Titulaire d'un baccalauréat en sciences politiques de l'Université d'Ottawa et d'une maîtrise en Affaires publiques et internationales de l'Université de Montréal, Alain Dupuis est aussi vice-président de l'ACFO d'Ottawa et membre du groupe de coordination de l'initiative #OttawaBilingue, qui milite pour une capitale nationale officiellement bilingue.

L'université

Mais tous ces chapeaux tomberont le 23 mai prochain lorsqu'il prendra les rênes de la FCFA. Et Alain Dupuis est confiant que le RÉFO mènera son projet principal à terme, malgré son départ, et que les jeunes Franco-Ontariens pourront bientôt fréquenter « leur » université. Quoi qu'en disent les gens qui sont satisfaits avec une université bilingue.

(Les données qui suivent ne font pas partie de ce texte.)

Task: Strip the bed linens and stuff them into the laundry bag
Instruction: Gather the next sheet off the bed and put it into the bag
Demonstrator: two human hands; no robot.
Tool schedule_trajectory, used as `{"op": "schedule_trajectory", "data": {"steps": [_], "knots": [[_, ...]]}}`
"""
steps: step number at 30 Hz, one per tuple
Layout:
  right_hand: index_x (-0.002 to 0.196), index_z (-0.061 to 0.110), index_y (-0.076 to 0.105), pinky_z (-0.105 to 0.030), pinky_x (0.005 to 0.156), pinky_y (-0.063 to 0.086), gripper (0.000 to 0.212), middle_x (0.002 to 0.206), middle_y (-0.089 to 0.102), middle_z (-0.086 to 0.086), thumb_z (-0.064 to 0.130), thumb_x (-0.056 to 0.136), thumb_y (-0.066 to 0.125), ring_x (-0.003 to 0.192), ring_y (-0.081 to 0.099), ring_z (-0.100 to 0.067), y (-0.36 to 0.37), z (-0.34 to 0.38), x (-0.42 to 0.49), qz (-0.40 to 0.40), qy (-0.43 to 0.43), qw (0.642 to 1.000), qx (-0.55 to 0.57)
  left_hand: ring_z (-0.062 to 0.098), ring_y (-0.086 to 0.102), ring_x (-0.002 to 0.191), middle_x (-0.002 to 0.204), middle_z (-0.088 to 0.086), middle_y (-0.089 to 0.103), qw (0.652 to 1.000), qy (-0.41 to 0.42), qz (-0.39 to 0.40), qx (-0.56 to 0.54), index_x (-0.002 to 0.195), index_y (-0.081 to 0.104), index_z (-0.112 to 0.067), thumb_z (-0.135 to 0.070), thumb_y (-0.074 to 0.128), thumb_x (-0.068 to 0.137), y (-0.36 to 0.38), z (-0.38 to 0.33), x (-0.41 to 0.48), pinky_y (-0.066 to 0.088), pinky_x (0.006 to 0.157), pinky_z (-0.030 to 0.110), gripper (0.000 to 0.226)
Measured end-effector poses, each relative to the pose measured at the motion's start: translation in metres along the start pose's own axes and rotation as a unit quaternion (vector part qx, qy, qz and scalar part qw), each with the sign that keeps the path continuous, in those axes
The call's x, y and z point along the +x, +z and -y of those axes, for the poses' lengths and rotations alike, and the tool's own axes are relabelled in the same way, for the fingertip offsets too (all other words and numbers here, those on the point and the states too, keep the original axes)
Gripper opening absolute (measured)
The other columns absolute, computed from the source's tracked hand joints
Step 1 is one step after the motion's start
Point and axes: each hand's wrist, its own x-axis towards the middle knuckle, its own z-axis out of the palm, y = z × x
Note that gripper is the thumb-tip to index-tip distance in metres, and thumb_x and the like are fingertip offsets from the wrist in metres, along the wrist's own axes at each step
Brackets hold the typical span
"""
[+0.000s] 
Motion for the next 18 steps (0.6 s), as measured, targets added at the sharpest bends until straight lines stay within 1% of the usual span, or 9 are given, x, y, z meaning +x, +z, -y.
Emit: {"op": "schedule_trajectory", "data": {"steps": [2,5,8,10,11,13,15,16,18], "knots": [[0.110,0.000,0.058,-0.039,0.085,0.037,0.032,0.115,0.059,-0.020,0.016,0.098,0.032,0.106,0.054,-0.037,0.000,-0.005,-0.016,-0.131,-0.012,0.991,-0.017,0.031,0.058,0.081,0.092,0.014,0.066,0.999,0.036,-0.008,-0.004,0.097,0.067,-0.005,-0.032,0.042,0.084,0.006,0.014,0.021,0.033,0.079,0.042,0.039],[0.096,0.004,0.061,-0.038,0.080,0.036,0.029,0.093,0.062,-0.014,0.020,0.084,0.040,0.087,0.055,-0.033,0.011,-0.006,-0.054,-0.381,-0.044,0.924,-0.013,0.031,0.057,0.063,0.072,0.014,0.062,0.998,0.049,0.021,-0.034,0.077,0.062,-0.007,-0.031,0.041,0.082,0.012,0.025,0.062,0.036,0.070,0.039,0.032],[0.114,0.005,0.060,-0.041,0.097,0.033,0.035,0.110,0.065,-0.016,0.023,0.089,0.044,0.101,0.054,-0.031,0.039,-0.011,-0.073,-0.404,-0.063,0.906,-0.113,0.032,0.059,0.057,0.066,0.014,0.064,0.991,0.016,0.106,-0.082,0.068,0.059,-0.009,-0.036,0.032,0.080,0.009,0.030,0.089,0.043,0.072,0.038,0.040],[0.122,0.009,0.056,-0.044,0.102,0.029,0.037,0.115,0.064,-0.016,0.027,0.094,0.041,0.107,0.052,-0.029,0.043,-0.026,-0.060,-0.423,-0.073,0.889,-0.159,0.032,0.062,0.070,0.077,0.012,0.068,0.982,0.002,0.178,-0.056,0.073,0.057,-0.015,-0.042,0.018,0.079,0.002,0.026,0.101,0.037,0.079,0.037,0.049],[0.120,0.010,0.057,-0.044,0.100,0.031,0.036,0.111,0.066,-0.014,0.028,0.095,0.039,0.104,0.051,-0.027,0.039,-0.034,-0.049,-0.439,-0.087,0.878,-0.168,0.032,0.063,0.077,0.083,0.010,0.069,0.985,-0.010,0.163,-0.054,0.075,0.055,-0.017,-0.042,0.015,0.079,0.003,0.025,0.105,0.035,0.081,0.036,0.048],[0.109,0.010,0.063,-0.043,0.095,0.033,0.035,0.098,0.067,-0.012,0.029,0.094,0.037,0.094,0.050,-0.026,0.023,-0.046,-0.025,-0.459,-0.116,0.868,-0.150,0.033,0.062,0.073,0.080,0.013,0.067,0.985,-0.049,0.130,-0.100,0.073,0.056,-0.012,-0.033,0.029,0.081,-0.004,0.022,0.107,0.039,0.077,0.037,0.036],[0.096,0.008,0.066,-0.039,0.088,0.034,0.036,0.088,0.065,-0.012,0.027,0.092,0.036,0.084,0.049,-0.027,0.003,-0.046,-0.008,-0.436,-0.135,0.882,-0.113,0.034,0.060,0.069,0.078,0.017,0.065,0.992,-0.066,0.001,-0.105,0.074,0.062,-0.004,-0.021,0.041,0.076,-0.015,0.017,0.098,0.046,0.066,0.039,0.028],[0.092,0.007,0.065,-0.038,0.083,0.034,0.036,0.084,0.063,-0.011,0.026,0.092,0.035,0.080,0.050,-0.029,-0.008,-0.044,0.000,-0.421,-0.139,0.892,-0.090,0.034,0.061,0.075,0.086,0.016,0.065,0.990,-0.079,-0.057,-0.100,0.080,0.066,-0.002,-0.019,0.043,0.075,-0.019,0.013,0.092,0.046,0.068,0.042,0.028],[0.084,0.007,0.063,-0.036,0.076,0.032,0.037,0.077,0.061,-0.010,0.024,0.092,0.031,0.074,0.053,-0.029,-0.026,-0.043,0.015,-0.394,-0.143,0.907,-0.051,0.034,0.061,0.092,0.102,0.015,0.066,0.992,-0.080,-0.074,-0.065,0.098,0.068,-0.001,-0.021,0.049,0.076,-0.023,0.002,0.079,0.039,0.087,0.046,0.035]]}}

« Allez passer du temps sur un campus bilingue, dit-il. Voyez la proportion de francophones qui a diminué. On (le RÉFO) a demandé aux étudiants francophones où ils se sentent à l'aise sur leur campus. «Dans nos cours», ont-ils répondu. Mais l'expérience universitaire va bien au-delà des cours. C'est l'environnement. C'est ta vie étudiante. C'est la gouvernance. Ce sont les conférences. Il faut que les francophones aient le contrôle complet des budgets. Qu'ils puissent créer des programmes dont ils ont besoin. Que les profs puissent faire de la recherche en français. Le fait d'augmenter les cours en français dans une université bilingue n'est pas du tout la même chose qu'une institution qui pense et qui réfléchit en français.

«Pourquoi a-t-on créé des écoles secondaires de langue française ?, de questionner le nouveau directeur général de la FCFA. Parce qu'on se faisait assimiler dans les high schools bilingues. Pourquoi a-t-on demandé la gestion de notre système scolaire ? Parce qu'on comprenait mieux nos besoins et que nous étions capables de créer un système et des écoles qui répondaient à ces besoins. Pourquoi a-t-on créé les collèges ? Pour les mêmes raisons. Il faut voir l'université franco-ontarienne comme une suite logique de notre histoire.»

Alain Dupuis est un fonceur. Et il compte bien appliquer cette détermination qui le caractérise dans son nouveau rôle au sein de l'organisme national. 

«La FCFA doit être experte du lobbying politique, laisse-t-il tomber. Et je crois que le gouvernement fédéral doit se réengager massivement dans les langues officielles au Canada afin que les francophones en milieu minoritaire puissent vivre leur vie en français au-delà du scolaire. Pour qu'ils puissent vivre leur vie en français dans tous les aspects de leur vie. Dans les institutions culturelles, dans les médias, partout. Pour qu'on puisse se promener dans l'espace public et voir et entendre notre langue. Et que celle-ci ne soit pas vue comme une menace, mais une richesse.

- Et verra-t-on Alain Dupuis se lancer un jour en politique ?

- Un jour, oui, répond-il. Mais pas pour l'instant. J'aime beaucoup le travail des organismes communautaires. J'aime aller comprendre les besoins et mettre de l'avant des choses pour et par les francophones, sans avoir besoin de m'occuper de partisanerie. Éventuellement, je devrai choisir. Mais je ne suis pas là encore.»